# Exercise prompt
Could you please write out each line of the records exactly, minus the pictures?

Records drawn from a dataset
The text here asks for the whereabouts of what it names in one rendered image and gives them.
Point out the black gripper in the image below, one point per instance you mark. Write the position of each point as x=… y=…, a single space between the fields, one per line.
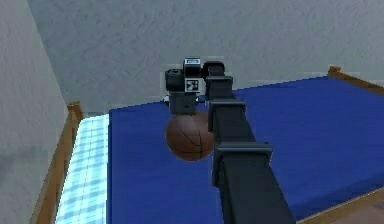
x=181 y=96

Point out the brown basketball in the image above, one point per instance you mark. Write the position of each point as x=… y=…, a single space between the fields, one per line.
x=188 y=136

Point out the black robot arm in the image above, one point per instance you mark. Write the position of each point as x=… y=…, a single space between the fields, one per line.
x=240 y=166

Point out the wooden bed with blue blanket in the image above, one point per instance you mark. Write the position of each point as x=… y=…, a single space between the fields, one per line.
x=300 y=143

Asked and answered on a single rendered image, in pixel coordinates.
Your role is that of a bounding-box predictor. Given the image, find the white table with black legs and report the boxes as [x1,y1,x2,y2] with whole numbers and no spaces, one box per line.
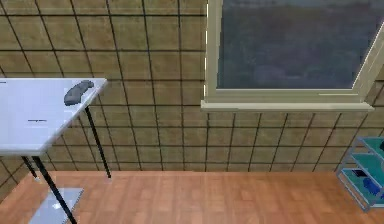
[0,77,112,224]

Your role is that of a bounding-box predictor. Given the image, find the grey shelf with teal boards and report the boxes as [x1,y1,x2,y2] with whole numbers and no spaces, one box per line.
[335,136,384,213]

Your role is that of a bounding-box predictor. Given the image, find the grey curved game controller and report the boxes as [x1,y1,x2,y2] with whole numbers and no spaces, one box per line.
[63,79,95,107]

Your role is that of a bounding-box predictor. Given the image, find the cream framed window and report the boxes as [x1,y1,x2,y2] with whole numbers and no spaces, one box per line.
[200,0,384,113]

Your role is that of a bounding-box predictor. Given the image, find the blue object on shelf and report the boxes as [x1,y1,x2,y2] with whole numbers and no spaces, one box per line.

# Answer box
The text here asks for the whereabouts of what it names in one rendered image and gives them.
Point out the black gripper in the image below, one point per instance you mark. Write the position of each point as x=… y=…, a single space between the fields, one per line.
x=181 y=96

Point out the brown basketball in the image above, one point per instance you mark. Write the position of each point as x=… y=…, a single space between the fields, one per line.
x=188 y=136

Point out the black robot arm in the image above, one point per instance you mark. Write the position of each point as x=… y=…, a single space between the fields, one per line.
x=240 y=166

Point out the wooden bed with blue blanket in the image above, one point per instance you mark. Write the position of each point as x=… y=…, a single space between the fields, one per line.
x=300 y=143

Asked and answered on a single rendered image, in pixel coordinates.
Your role is that of a bounding-box predictor. Given the image, find the white table with black legs and report the boxes as [x1,y1,x2,y2] with whole numbers and no spaces, one box per line.
[0,77,112,224]

Your role is that of a bounding-box predictor. Given the image, find the grey shelf with teal boards and report the boxes as [x1,y1,x2,y2] with whole numbers and no spaces, one box per line.
[335,136,384,213]

Your role is that of a bounding-box predictor. Given the image, find the grey curved game controller and report the boxes as [x1,y1,x2,y2] with whole numbers and no spaces, one box per line.
[63,79,95,107]

Your role is that of a bounding-box predictor. Given the image, find the cream framed window and report the boxes as [x1,y1,x2,y2] with whole numbers and no spaces, one box per line.
[200,0,384,113]

Your role is that of a bounding-box predictor. Given the image, find the blue object on shelf and report the boxes as [x1,y1,x2,y2] with whole numbers and no spaces, one box per line.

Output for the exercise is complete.